To do: Search term "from": copy each line of the data containing it.

------------------------------------------------------------------------

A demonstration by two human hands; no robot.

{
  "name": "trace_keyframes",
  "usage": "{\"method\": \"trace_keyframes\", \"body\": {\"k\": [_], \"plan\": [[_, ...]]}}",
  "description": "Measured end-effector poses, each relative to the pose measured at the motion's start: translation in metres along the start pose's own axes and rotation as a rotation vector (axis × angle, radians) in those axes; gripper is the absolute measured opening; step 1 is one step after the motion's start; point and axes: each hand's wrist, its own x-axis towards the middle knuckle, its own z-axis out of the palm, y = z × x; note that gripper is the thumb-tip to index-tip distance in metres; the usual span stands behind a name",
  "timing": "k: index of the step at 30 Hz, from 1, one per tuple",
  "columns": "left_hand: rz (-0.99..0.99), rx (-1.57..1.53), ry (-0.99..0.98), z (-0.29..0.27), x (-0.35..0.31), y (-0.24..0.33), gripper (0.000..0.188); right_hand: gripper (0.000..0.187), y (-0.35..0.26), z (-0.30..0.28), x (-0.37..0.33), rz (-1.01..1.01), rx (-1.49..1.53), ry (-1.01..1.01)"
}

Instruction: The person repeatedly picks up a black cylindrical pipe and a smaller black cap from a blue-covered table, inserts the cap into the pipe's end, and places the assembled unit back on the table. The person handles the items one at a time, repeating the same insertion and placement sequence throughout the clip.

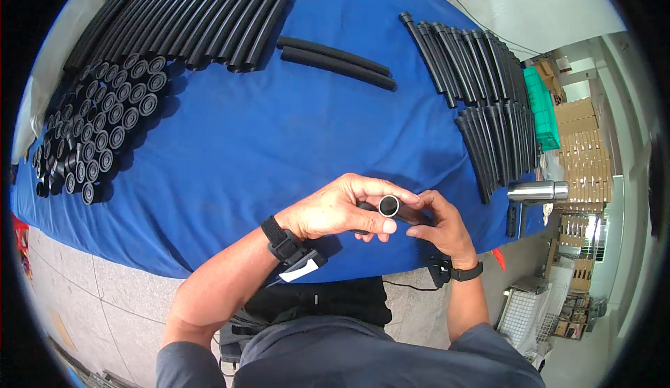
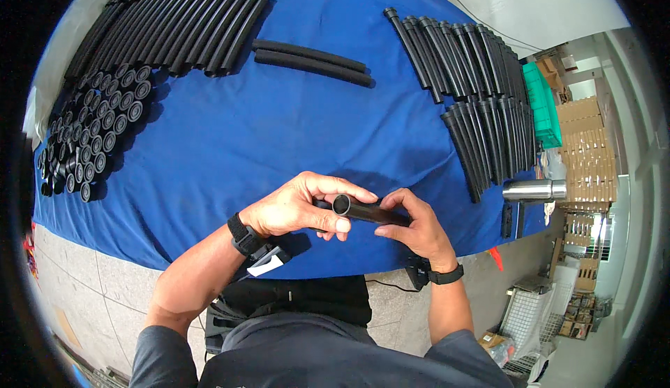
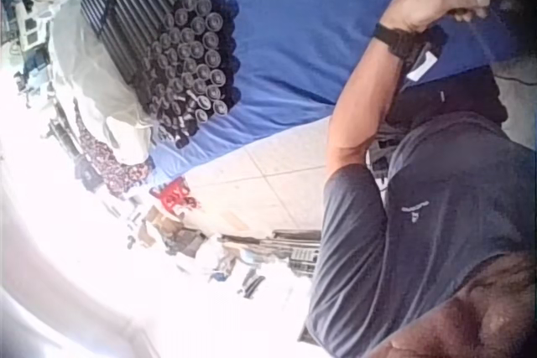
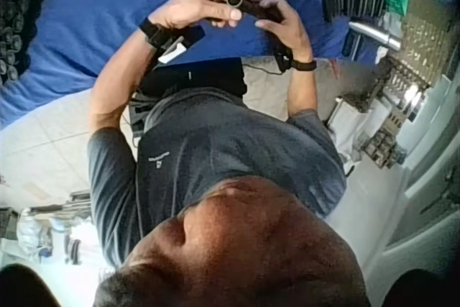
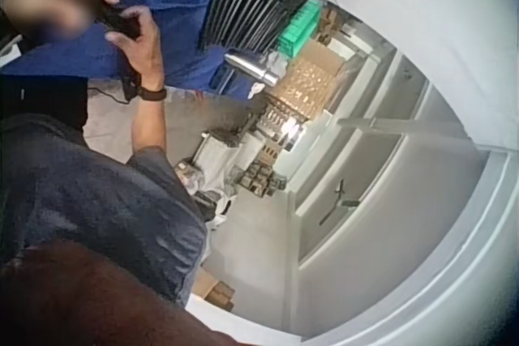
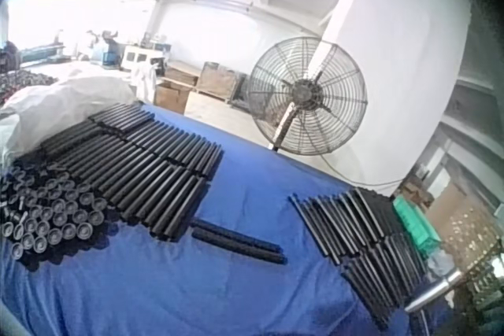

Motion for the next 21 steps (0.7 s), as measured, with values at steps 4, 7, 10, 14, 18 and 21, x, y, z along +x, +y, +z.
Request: {"method": "trace_keyframes", "body": {"k": [4,7,10,14,18,21], "plan": [[0.000,0.023,-0.001,0.000,0.000,0.001,0.051,0.045,0.008,-0.017,0.001,0.047,0.031,-0.144],[-0.003,0.036,0.013,0.000,-0.002,0.002,0.051,0.042,-0.005,-0.007,0.003,0.032,0.108,-0.102],[-0.001,0.035,0.019,0.001,-0.001,0.001,0.050,0.042,0.000,-0.004,0.001,-0.007,0.053,-0.048],[-0.002,0.049,0.014,0.001,0.001,0.001,0.049,0.048,0.013,-0.018,-0.002,0.116,0.094,-0.149],[-0.005,0.092,0.043,0.001,0.001,-0.001,0.047,0.042,0.003,-0.020,0.001,0.111,0.040,-0.134],[-0.008,0.096,0.049,0.003,0.001,0.000,0.047,0.031,-0.002,-0.009,0.001,0.058,-0.001,-0.031]]}}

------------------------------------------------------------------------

Exercise result:
  "timing": "k: index of the step at 30 Hz, from 1, one per tuple",
Instruction: The person repeatedly picks up a black cylindrical pipe and a smaller black cap from a blue-covered table, inserts the cap into the pipe's end, and places the assembled unit back on the table. The person handles the items one at a time, repeating the same insertion and placement sequence throughout the clip.

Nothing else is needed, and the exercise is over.